• _What the task asks_
All lines in the material with the string "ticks" should be listed.

::: Extracted entries

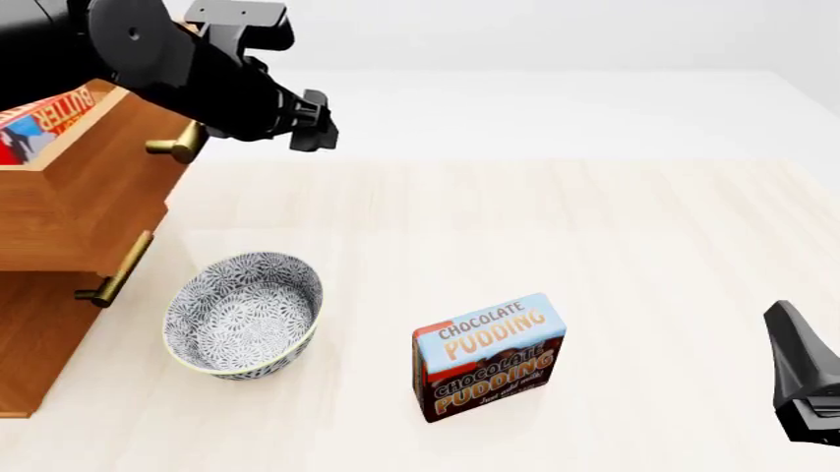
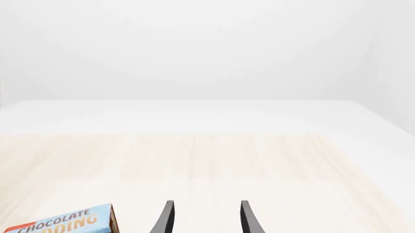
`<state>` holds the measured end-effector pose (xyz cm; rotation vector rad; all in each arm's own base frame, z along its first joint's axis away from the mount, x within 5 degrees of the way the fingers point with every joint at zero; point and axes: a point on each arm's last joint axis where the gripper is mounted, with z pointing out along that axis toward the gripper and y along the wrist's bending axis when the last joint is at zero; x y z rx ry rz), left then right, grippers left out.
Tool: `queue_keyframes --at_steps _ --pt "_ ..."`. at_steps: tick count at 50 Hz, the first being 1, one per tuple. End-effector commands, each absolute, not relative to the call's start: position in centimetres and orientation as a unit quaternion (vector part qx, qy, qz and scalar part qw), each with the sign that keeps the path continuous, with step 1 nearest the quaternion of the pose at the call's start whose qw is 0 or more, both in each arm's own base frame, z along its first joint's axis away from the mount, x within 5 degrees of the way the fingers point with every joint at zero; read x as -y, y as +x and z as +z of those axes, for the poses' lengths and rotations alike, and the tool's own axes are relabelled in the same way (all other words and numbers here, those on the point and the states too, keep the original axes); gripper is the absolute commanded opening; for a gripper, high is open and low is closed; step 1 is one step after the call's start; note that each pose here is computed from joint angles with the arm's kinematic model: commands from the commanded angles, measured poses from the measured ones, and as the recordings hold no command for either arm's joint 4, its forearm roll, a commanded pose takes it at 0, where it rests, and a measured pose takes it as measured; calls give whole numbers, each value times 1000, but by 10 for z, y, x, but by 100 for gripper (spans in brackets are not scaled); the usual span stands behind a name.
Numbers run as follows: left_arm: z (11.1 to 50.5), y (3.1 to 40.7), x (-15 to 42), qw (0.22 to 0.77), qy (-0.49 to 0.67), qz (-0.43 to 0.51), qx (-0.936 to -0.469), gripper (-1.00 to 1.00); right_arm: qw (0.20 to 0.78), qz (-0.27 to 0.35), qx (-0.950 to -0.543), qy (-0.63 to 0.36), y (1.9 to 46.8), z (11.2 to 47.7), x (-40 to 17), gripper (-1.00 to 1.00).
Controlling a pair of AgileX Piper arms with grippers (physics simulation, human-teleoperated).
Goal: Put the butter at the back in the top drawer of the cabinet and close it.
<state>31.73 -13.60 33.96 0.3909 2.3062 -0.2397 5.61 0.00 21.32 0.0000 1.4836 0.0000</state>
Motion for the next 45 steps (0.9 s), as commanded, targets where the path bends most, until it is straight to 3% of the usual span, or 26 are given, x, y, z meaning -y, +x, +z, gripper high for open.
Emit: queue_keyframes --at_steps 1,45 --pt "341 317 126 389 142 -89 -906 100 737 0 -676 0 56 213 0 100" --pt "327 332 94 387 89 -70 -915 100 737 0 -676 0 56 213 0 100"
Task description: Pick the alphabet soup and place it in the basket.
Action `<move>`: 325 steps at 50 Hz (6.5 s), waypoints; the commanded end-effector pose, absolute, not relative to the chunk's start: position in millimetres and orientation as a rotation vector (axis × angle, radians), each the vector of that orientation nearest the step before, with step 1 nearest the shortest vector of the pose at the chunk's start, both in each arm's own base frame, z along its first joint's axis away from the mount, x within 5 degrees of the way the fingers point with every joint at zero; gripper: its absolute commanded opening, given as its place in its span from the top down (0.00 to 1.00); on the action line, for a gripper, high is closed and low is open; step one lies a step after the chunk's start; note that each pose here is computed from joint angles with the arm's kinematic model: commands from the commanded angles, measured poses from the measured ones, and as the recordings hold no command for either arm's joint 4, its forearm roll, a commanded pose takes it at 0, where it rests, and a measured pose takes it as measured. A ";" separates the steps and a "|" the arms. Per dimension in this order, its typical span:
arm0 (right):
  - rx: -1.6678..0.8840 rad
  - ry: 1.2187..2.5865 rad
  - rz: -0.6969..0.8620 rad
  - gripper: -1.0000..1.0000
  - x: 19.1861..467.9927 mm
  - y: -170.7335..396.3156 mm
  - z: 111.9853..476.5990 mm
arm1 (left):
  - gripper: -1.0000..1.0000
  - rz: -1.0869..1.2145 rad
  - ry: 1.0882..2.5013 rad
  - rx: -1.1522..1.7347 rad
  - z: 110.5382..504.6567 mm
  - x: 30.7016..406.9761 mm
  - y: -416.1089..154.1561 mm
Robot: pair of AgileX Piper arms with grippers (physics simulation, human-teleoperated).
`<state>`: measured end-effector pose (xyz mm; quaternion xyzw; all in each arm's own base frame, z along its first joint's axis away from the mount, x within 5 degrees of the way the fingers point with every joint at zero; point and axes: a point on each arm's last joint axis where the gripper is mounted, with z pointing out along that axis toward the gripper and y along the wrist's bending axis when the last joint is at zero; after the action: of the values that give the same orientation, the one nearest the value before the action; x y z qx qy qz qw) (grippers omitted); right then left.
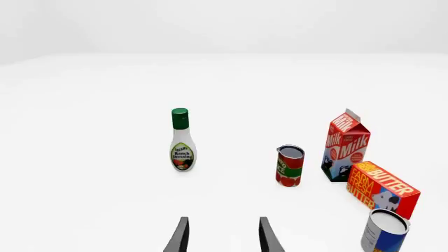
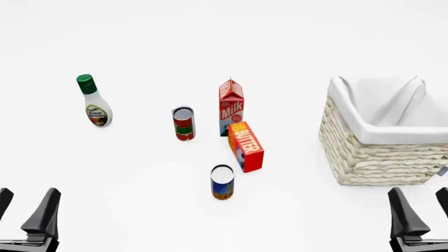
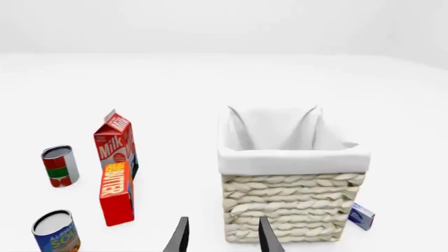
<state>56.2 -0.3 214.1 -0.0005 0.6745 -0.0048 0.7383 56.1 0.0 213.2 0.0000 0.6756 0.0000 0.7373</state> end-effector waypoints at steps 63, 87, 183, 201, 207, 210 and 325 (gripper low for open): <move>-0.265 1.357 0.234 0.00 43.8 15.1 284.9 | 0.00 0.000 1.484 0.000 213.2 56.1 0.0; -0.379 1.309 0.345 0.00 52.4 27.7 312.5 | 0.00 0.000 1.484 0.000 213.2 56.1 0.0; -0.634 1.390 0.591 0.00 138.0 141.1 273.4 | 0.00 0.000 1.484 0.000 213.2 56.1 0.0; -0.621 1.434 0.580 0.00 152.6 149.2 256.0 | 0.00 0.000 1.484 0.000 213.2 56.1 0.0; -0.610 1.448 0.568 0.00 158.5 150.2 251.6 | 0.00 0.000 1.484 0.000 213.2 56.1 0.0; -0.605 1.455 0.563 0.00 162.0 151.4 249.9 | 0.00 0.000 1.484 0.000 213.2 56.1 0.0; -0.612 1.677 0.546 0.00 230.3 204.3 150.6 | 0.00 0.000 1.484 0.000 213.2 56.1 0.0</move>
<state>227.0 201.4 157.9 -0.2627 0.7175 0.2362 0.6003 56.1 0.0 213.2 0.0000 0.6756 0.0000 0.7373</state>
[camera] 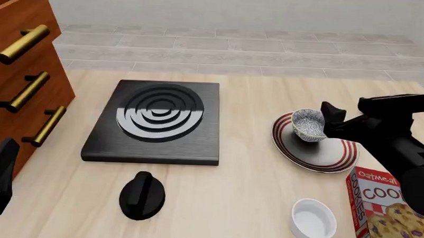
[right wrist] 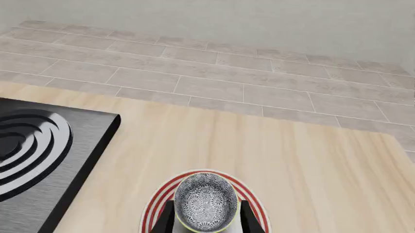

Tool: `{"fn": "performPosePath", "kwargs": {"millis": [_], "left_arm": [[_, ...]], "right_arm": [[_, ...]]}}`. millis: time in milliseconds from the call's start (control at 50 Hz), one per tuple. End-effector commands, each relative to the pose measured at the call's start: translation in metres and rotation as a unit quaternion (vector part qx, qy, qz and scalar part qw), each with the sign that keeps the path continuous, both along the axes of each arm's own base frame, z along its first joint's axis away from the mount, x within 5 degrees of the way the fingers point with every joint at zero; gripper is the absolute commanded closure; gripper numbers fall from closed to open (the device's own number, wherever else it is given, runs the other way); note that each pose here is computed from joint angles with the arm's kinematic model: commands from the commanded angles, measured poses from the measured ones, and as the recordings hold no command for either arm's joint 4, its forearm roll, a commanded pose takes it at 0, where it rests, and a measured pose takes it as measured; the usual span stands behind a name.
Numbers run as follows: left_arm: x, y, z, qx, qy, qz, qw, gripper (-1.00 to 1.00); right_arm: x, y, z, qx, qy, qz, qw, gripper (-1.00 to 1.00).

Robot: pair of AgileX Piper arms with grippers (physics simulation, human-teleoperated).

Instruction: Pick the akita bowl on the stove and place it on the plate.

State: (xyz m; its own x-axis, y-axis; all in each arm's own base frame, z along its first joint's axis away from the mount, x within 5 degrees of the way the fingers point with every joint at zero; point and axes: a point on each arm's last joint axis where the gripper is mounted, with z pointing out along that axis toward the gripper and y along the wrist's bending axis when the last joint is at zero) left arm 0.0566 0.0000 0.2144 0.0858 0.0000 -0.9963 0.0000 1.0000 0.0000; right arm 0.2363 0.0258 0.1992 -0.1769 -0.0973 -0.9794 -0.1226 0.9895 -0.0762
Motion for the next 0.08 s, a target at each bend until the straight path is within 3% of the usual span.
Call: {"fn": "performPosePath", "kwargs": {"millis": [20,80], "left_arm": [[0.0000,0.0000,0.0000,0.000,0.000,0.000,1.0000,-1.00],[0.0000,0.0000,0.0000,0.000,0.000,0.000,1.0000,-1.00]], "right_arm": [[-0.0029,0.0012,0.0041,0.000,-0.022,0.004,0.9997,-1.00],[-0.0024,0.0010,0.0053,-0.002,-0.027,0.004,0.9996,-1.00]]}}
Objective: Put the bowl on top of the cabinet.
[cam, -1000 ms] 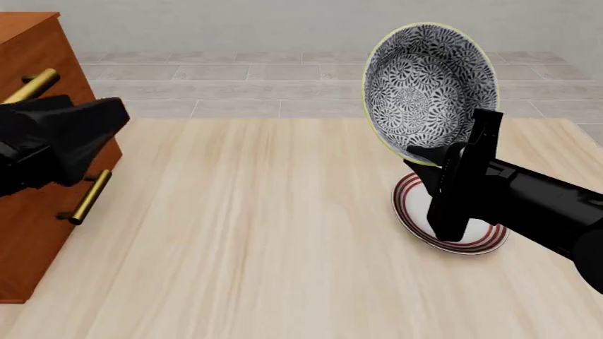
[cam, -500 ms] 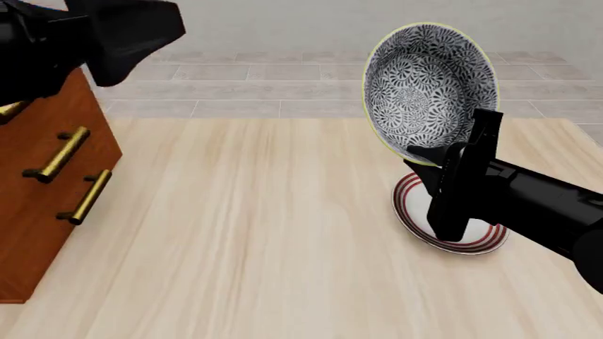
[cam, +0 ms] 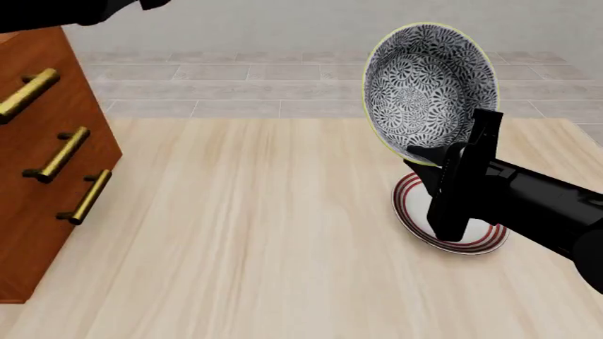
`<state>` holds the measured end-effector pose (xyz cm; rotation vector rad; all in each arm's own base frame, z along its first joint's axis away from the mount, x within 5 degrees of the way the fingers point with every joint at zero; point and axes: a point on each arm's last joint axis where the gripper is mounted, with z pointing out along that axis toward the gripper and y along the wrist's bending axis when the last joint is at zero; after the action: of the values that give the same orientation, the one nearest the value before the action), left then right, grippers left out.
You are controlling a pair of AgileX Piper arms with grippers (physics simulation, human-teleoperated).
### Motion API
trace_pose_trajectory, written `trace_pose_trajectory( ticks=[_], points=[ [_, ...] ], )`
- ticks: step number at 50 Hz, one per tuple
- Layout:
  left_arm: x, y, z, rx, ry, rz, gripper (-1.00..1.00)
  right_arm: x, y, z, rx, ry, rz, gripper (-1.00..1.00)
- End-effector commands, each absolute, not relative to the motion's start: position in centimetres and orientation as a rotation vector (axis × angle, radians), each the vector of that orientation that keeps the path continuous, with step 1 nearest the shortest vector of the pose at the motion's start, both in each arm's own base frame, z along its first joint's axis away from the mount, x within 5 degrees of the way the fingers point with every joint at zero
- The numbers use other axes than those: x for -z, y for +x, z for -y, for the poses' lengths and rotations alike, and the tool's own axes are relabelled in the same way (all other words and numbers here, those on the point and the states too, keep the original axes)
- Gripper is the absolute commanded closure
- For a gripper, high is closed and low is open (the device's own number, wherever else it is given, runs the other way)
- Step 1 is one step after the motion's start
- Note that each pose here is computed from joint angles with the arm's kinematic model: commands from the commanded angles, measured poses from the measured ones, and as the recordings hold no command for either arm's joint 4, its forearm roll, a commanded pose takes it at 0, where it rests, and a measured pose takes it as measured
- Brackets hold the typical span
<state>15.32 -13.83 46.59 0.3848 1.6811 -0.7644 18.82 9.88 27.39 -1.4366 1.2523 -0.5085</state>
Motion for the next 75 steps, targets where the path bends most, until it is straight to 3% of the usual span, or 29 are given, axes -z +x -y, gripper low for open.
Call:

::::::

• _Task output_
trace_pose_trajectory, written `trace_pose_trajectory( ticks=[_], points=[ [_, ...] ], )`
- ticks: step number at 50 Hz, one per tuple

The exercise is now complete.